Where would these combined powers end? Depends on your slant.
Also, for liberal Justices, there’s the Constitution, then there’s judicial precedence. While both are important, each Justice will have to reason through which ideals are most important to maintain individual freedoms within the law. Stevens was partial to federal powers, dissenting in United States vs. Lopez (the gun-free school zone case, and the first case to roll back Commerce Clause powers since the New Deal), United States vs. Morrison (which determined that “Violence Against Women” was not Interstate Commerce), and writing the majority opinion in the 6-3 Gonzalez v. Raich, which restricted the state’s rights to legalize marijuana. If you think the marijuana trade is a criminal matter and not Commerce, you may be right, but only one-third of the Court agrees with you.
“How does this effect me?” you may ask. “I don’t smoke the ganj.” Well, Cato Institute’s Ilya Shaprio notes Gonzalez opinion “ratified the most expansive use of government power under the Commerce Clause ever.” This is an extremely important case for judicial precedence in the fight to repeal Obamacare. As Newsweek magazine points out: “The case has major implications for the present health-care reform debate, because health reform depends on the federal government’s powers under the Commerce Clause.”
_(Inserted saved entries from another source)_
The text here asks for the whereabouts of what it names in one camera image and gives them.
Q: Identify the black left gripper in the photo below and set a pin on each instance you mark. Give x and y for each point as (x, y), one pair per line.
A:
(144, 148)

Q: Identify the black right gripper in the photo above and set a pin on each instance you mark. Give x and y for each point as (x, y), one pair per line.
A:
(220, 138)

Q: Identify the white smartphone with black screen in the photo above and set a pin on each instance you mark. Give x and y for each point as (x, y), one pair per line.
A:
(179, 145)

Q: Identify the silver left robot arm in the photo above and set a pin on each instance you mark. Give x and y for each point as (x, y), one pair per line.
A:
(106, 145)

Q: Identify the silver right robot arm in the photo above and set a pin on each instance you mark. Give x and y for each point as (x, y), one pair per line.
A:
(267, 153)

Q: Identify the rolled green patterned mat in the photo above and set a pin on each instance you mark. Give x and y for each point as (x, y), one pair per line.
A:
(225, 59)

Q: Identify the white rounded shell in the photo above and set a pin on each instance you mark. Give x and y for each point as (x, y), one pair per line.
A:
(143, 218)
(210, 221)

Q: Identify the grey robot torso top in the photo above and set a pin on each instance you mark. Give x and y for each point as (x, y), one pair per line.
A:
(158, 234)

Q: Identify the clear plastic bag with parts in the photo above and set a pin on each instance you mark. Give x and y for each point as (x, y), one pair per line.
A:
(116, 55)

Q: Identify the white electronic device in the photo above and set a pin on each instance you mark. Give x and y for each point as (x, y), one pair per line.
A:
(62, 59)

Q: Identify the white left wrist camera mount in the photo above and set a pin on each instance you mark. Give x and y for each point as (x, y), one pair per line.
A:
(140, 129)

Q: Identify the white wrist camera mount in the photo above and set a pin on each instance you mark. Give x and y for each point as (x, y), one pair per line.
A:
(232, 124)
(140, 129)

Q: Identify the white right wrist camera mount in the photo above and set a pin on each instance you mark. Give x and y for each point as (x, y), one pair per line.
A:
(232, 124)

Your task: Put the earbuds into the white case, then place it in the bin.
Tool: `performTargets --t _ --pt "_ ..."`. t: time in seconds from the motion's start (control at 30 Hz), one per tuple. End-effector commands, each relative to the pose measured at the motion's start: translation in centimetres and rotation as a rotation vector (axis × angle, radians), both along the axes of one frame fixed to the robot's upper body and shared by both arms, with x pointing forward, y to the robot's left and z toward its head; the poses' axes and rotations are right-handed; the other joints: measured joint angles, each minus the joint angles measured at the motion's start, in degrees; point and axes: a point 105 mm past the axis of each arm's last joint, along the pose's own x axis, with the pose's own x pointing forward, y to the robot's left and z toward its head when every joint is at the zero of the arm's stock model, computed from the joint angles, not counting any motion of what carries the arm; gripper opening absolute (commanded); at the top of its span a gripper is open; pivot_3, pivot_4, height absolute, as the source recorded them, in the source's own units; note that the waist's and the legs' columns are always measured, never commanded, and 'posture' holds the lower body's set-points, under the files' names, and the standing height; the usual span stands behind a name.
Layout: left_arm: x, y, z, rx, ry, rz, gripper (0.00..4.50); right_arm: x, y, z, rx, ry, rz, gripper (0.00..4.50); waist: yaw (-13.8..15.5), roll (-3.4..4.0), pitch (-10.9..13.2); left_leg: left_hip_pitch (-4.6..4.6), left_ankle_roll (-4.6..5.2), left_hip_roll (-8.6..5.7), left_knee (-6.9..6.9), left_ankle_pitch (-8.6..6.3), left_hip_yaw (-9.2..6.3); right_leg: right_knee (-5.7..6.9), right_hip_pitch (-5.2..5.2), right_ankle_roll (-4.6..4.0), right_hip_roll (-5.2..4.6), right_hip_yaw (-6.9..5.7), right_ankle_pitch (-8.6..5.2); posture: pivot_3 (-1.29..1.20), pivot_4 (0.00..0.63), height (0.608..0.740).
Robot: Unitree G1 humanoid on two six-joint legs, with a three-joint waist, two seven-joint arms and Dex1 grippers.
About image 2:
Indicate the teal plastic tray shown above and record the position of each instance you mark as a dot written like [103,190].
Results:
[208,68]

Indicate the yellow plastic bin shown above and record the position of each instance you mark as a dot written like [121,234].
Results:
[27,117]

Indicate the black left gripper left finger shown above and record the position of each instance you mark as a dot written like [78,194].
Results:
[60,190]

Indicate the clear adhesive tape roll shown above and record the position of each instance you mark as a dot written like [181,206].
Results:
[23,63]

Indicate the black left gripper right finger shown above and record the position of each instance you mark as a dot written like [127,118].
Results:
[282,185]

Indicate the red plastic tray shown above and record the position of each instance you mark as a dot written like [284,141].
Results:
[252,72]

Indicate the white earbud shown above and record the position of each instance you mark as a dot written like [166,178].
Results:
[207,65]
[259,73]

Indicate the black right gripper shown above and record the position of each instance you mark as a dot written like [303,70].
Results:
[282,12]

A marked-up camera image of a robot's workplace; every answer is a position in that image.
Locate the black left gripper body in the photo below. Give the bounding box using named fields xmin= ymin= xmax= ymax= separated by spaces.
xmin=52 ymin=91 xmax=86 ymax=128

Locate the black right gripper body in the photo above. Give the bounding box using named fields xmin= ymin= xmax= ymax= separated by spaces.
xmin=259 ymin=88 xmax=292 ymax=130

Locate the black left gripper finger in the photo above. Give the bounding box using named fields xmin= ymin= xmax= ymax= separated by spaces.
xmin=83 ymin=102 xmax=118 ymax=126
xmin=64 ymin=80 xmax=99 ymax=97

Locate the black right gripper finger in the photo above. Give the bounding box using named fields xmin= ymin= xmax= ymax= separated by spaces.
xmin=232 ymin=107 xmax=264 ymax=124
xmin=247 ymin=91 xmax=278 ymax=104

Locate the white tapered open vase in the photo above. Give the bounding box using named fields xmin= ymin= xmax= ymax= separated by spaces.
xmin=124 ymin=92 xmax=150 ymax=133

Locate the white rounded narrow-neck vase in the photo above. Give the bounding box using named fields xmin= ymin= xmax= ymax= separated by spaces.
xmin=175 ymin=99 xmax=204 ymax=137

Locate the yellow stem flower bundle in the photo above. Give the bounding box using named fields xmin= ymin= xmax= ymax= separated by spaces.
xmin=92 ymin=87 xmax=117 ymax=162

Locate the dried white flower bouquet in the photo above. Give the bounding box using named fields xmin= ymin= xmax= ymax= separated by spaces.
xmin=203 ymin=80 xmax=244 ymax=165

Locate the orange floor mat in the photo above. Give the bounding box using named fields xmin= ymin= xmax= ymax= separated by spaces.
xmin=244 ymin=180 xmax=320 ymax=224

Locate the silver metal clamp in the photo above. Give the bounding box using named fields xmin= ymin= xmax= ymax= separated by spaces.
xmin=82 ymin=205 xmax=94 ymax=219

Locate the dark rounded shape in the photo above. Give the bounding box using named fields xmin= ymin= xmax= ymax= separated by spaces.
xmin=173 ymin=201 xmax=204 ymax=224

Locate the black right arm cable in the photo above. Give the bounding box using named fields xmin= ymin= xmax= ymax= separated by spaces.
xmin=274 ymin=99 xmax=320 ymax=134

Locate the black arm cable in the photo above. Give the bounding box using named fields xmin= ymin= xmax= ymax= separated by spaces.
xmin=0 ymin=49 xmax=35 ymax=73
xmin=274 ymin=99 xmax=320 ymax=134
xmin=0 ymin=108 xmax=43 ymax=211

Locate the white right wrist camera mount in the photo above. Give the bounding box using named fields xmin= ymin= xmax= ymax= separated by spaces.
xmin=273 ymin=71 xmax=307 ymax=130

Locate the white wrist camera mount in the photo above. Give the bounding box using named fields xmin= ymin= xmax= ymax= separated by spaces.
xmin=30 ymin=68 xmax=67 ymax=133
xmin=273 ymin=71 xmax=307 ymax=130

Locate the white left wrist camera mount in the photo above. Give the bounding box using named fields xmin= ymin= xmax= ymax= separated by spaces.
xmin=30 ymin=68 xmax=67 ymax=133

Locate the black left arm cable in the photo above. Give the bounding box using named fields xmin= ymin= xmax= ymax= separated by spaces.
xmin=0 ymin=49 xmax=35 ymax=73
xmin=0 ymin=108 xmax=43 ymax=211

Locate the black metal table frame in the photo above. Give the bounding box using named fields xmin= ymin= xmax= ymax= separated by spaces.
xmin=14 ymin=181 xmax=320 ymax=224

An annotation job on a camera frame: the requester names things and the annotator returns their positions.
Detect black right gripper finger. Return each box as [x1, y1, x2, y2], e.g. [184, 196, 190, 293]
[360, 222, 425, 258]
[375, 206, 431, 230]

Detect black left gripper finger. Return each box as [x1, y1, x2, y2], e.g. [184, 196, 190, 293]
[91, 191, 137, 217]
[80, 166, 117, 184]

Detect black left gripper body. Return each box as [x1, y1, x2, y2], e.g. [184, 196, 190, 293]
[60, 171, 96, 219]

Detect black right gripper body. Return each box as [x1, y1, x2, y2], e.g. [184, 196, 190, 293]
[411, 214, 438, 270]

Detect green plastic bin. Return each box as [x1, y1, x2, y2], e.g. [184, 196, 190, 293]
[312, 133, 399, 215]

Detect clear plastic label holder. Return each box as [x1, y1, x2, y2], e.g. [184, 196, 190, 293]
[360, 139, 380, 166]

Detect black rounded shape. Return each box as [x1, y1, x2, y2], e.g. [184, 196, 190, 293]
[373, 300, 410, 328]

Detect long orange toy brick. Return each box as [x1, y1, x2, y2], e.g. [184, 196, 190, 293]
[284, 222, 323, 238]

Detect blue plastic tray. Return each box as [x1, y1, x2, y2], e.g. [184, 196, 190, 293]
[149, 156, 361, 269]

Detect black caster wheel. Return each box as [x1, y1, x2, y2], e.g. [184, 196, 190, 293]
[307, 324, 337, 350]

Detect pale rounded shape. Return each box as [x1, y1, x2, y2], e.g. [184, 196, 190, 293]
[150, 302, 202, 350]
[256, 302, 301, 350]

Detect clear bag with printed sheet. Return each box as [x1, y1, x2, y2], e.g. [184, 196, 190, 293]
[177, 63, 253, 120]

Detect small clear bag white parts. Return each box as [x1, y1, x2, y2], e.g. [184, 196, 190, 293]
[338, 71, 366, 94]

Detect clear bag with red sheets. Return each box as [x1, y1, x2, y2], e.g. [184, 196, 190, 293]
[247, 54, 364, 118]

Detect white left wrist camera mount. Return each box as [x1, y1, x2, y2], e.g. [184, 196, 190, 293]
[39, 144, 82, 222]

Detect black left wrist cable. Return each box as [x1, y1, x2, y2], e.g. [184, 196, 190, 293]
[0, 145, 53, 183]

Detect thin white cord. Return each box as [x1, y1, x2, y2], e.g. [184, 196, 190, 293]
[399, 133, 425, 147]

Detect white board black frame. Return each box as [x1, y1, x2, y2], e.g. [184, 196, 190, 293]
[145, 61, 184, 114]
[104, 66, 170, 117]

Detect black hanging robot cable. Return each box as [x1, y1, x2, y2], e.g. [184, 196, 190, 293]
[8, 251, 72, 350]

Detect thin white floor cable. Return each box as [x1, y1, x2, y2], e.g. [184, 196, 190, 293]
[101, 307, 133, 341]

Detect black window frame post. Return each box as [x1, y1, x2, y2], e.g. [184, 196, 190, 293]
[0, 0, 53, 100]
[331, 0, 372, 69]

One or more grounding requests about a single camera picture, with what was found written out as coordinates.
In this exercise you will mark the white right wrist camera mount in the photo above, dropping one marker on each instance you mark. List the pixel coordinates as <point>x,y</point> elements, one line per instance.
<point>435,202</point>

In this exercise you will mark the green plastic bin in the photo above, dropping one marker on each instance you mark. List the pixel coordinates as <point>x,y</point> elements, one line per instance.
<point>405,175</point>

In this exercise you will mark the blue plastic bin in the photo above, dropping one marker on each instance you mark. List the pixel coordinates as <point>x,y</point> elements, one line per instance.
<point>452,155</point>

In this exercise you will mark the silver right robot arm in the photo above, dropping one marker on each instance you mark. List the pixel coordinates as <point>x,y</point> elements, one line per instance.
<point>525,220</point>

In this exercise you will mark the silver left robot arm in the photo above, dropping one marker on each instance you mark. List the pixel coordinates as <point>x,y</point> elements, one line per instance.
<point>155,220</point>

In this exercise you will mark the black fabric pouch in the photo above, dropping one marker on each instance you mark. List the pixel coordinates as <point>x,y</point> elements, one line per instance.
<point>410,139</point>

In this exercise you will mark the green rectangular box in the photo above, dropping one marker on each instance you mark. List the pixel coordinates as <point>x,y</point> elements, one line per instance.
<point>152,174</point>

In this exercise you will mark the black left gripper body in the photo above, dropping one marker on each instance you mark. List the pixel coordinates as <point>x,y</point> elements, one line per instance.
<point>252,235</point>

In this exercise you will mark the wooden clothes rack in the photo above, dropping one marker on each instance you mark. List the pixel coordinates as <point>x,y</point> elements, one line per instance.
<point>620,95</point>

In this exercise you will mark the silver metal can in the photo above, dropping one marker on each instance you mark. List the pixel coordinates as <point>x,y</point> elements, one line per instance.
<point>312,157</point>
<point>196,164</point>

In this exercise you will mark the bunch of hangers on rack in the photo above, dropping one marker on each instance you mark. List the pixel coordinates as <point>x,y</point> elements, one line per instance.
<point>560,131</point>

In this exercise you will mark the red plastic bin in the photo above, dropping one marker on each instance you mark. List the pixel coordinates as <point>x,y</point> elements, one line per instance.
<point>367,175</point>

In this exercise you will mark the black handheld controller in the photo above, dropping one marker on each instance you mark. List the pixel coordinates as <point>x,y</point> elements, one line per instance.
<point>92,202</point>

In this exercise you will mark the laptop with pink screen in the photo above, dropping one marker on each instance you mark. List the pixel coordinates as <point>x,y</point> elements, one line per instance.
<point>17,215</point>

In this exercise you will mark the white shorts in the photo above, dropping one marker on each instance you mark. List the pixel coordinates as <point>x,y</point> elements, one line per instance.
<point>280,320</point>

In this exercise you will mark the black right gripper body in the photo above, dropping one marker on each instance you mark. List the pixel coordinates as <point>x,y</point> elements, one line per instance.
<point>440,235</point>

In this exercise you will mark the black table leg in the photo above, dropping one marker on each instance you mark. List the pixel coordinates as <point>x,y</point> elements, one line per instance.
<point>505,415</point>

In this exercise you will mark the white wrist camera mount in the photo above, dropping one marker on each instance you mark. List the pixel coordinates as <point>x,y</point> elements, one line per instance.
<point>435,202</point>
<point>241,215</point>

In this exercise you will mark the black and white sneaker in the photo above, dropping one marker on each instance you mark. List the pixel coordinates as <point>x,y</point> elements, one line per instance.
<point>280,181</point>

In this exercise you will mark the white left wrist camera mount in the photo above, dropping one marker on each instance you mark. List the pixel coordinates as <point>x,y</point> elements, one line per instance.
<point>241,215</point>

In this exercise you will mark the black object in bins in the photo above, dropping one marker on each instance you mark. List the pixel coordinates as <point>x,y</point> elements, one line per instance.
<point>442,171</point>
Kagan has been extremely, and astutely, silent (some might say “elusive“) on the Commerce Clause, but she let one slip past the goalie in her deliberation with Senator Coburn, my Hero of the Week. (In case you missed it… what you could eat). Obamacare’s repeal will depend on the interpretation of the last few cases I listed, so if you want to know how all this will go, familiarize yourself with them.
Final Thoughts
Is the cause for liberty diminished with the Stevens-Kagan transition? Not really, because the ideological balance remains unchanged. What’s more, Kagan will be a lightning rod for midterm campaigns. The problem is, she’ll be a Justice for the next 20 to 30 years. In that amount of time, she could thrust judicial review back to the Stone Age; yabba, dabba doo! Sorry; I had to throw that in.
The more people are aware of the fact that their liberties are always in danger, though, the more likely we are to stay a free society. I’m asking you to please stay engaged, no matter how boring or how ugly you may think it is.
“If man in the state of nature be so free, as has been said; if he be absolute lord of his own person and possessions, equal to the greatest, and subject to no body, why will he part with his freedom?”